La anciana suspiro, jugueteó con una esquina de su rebeca durante unos segundos que se les antojaron eternos, y luego levantó la cabeza, y preguntó, inquieta:

—¿Habría un taburete para mí?

—¿Cómo dice?

—No soy del todo incapaz, ¿sabe…? Me puedo duchar sola perfectamente, pero tienen que ponerme un taburete, porque si no…

Philibert hizo como que se lo escribía en la mano.

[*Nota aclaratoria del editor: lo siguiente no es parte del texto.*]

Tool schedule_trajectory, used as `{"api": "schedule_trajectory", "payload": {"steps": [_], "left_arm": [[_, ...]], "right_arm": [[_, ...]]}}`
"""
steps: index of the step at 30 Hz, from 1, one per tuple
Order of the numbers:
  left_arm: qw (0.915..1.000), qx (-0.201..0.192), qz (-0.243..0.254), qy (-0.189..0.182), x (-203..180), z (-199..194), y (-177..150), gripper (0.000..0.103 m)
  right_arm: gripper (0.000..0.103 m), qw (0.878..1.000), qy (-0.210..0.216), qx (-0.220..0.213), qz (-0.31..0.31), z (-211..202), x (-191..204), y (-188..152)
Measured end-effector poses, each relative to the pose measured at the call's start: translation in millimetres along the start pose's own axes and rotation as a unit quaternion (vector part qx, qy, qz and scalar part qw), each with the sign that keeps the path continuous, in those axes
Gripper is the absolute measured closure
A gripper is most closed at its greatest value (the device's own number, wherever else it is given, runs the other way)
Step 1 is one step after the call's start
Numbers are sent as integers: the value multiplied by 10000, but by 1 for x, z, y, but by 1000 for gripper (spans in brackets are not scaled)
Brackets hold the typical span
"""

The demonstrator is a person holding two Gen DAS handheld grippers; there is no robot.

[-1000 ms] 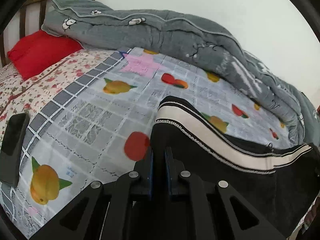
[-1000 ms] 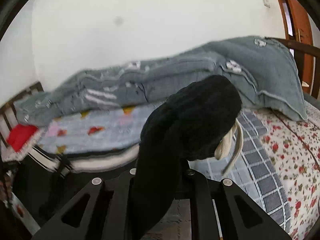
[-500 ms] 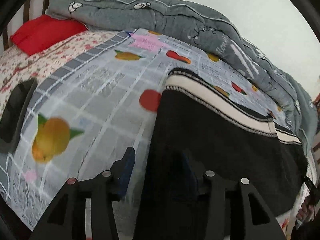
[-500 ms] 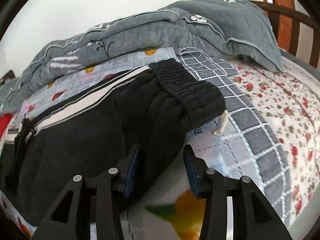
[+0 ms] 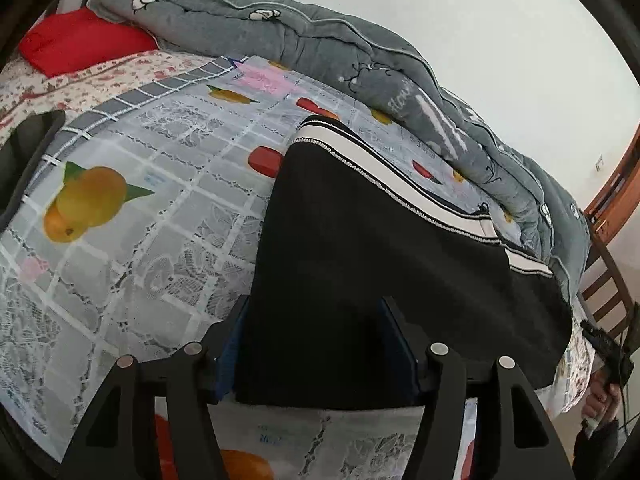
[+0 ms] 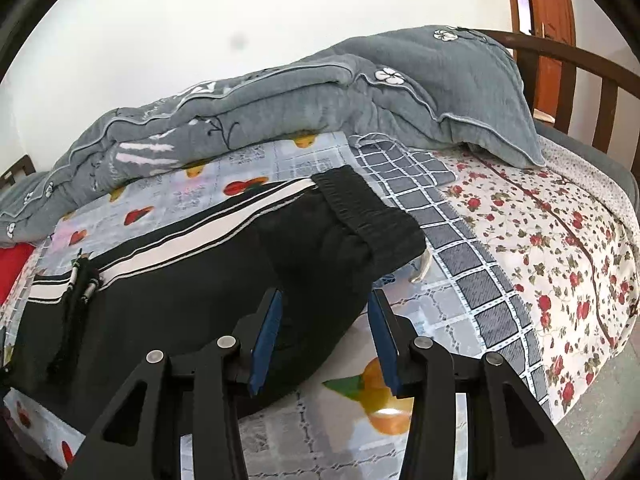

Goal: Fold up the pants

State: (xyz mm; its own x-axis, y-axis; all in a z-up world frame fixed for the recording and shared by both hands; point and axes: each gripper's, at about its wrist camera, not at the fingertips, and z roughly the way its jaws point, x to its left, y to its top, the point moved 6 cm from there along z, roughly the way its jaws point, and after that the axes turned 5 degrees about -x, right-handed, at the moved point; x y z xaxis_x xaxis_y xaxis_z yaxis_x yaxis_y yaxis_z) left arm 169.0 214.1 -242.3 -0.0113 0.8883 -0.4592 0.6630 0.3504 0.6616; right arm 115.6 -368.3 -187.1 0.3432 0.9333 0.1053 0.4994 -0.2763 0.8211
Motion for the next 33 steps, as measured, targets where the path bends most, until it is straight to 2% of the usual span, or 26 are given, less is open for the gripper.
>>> {"api": "schedule_trajectory", "payload": {"steps": [3,8,22,33], "left_arm": [[9999,3,-168,-31,0,7,6,42],[9998,33,-150,93,-1,16,13,42],[9998,47,-33,164,-1,5,3,42],[9997,-42,-195,110,1,3,0,41]], "right_arm": [[59,9999,5,25,-111,-4,6,-5],[59,9998,72,98,-141,-6,12,-12],[58,9984,307,381,-273,-5,37,-40],[58,9982,227,438,-343,-13,37,-44]]}}
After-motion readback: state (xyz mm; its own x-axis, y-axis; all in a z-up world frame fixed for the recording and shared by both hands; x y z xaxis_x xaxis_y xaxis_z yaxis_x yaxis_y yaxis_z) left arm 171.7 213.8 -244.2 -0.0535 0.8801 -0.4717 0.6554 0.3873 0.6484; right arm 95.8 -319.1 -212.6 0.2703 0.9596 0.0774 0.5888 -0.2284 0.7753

—¡Un taburete para la señora de la mesa del fondo! ¡Marchando! ¿Y qué más desea la señora?

Paulette sonrió.

—Nada más…

—¿Nada más?

Por fin lo soltó todo:

—Bueno, sí. Me gustaría tener mi revista Télé Star, mis crucigramas, agujas y lana para Camille, un tarro de Nivea porque se me ha olvidado el mío, caramelos, una radio pequeña para la mesa de noche, un líquido de esos con burbujas para mi dentadura postiza, ligas, zapatillas y una bata más abrigada porque aquí hay mucha corriente, compresas, polvos, mi frasco de agua de colonia que Franck se olvidó el otro día, otra almohada, una lupa, y también que me pongáis el sillón delante de la ventana, y…

—¿Y? —preguntó Philibert, inquieto.

—Y creo que nada más…

Franck, que se les había unido con su caja de herramientas en la mano, le dio un golpecito en el hombro a su amigo:

—Joder, tío, ahora tenemos dos princesas en lugar de una…

—¡Cuidado! —le regañó Camille—. ¡Que lo estás llenando todo de polvo!

—¡Y deja de decir tacos, por favor! —añadió su abuela.

Franck se alejó arrastrando los pies:

—Huuuuy, madreeeee míaaaaa… Esto está que arde… Lo llevamos claro, chaval… Bueno, yo me vuelvo al curro, que ahí hay menos lío. Si alguien va a la compra, que traiga patatas, que os quiero hacer un buen guiso… ¡Pero esta vez de las buenas, eh! Miráis bien que diga «patatas para puré», tampoco es tan difícil, lo pone en la etiqueta…

«Lo llevamos claro…», presintió Franck, y se equivocó de medio a medio. Al contrario, nunca en sus vidas habían estado tan bien.

Dicho así, suena un poco cursi, naturalmente, pero bueno, era la verdad, y ya hacía tiempo que el ridículo no les hacía daño: por primera vez, todos tuvieron la impresión de tener una verdadera familia.

Mejor que una de verdad, de hecho, una elegida, una querida, una por la cual habían luchado y que no les pedía a cambio nada más que ser felices juntos. Ni siquiera felices, de hecho, ya no eran tan exigentes. Estar juntos, nada más. Y eso en sí ya era algo inesperado.